- **Your instructions**
Only the lines below from the one containing "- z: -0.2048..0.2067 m" to the one containing "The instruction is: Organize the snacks" should be repeated, both included and unchanged.

Data extracted from a collection
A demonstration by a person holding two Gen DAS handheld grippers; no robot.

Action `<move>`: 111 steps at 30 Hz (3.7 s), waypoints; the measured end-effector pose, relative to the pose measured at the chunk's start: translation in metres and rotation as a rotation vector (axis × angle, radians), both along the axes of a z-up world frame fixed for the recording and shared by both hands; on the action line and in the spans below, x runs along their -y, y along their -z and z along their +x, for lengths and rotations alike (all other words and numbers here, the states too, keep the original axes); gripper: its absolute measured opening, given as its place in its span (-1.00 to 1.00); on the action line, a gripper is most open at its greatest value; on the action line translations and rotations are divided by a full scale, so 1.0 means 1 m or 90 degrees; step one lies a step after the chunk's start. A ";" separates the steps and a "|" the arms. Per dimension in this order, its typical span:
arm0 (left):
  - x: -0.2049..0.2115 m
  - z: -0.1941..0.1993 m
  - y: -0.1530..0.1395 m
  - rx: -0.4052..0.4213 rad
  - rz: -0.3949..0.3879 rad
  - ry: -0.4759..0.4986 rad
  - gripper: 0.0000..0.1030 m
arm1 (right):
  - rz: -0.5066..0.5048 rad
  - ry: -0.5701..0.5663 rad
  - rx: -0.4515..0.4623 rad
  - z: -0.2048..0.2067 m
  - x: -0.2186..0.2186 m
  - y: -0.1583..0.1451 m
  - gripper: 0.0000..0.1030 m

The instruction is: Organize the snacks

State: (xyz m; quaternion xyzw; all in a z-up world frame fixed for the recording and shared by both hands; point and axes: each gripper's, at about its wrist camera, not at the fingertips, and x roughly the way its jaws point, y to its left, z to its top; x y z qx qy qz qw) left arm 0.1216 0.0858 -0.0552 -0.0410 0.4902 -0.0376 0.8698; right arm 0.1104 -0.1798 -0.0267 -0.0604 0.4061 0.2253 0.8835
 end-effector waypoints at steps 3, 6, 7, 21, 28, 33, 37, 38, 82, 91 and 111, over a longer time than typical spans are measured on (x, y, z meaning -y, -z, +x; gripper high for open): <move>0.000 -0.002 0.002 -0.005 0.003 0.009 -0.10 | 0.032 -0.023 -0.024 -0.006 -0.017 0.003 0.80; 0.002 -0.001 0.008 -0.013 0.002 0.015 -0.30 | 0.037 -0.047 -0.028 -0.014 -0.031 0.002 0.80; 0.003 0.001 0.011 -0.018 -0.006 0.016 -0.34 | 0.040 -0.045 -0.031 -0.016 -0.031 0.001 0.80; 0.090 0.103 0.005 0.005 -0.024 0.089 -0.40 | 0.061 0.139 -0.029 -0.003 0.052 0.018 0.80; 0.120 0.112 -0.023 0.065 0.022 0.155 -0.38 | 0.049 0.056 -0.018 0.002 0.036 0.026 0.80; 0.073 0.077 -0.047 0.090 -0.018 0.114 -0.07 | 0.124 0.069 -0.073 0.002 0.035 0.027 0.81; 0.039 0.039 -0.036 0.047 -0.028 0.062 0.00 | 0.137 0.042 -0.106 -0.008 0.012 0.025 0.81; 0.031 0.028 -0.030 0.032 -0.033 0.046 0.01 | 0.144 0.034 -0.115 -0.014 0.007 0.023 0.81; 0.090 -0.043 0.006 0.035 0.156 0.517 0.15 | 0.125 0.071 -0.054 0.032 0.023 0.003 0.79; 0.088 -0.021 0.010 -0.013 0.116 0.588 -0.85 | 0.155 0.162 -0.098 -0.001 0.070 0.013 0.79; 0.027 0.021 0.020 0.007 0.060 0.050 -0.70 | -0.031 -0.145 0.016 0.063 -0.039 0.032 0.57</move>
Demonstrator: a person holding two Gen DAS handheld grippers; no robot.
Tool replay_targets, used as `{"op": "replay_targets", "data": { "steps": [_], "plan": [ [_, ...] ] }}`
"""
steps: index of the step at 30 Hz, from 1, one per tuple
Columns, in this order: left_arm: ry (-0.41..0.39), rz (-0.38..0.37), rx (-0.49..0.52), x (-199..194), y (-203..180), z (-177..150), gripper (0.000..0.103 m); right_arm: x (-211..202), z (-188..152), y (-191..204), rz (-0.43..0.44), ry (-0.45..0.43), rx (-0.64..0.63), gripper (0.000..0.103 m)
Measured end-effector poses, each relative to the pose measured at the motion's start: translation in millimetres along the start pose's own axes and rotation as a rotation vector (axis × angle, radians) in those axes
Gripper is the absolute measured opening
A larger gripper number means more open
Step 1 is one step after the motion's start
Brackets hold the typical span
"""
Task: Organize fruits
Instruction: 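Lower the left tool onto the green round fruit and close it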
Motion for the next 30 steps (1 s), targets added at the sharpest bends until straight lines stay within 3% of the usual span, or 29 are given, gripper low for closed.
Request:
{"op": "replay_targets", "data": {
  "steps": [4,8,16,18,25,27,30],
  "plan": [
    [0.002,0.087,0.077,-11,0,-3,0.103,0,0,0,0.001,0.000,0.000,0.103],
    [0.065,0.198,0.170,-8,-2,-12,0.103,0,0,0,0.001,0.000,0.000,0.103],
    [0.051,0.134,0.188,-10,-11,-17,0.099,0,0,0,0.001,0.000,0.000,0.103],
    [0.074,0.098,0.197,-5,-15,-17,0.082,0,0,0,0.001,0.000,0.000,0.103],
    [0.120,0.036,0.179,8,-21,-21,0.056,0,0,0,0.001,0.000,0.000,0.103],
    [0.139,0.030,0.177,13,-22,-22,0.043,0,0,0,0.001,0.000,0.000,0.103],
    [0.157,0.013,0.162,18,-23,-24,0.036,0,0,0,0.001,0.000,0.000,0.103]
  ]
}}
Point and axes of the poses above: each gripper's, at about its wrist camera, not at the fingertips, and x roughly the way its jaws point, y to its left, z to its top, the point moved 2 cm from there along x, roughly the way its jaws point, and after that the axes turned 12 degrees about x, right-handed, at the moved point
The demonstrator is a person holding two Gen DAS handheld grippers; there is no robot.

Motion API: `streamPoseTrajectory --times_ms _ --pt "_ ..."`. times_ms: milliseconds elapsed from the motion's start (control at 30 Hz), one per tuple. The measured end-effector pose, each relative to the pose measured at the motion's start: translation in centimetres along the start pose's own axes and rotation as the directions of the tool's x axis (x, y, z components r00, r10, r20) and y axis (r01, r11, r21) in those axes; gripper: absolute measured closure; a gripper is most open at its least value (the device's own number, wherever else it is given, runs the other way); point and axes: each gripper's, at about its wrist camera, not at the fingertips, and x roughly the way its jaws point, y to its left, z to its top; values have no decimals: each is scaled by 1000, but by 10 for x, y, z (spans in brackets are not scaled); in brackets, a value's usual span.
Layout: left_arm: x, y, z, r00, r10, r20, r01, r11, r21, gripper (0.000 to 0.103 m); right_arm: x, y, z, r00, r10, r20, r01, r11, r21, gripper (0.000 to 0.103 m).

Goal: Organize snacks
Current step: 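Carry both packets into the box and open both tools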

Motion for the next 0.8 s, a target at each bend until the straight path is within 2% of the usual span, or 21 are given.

- **Worked solution**
  - z: -0.2048..0.2067 m
  - x: -0.2186..0.2186 m
  - y: -0.1583..0.1451 m
  - gripper: 0.0000..0.1030 m

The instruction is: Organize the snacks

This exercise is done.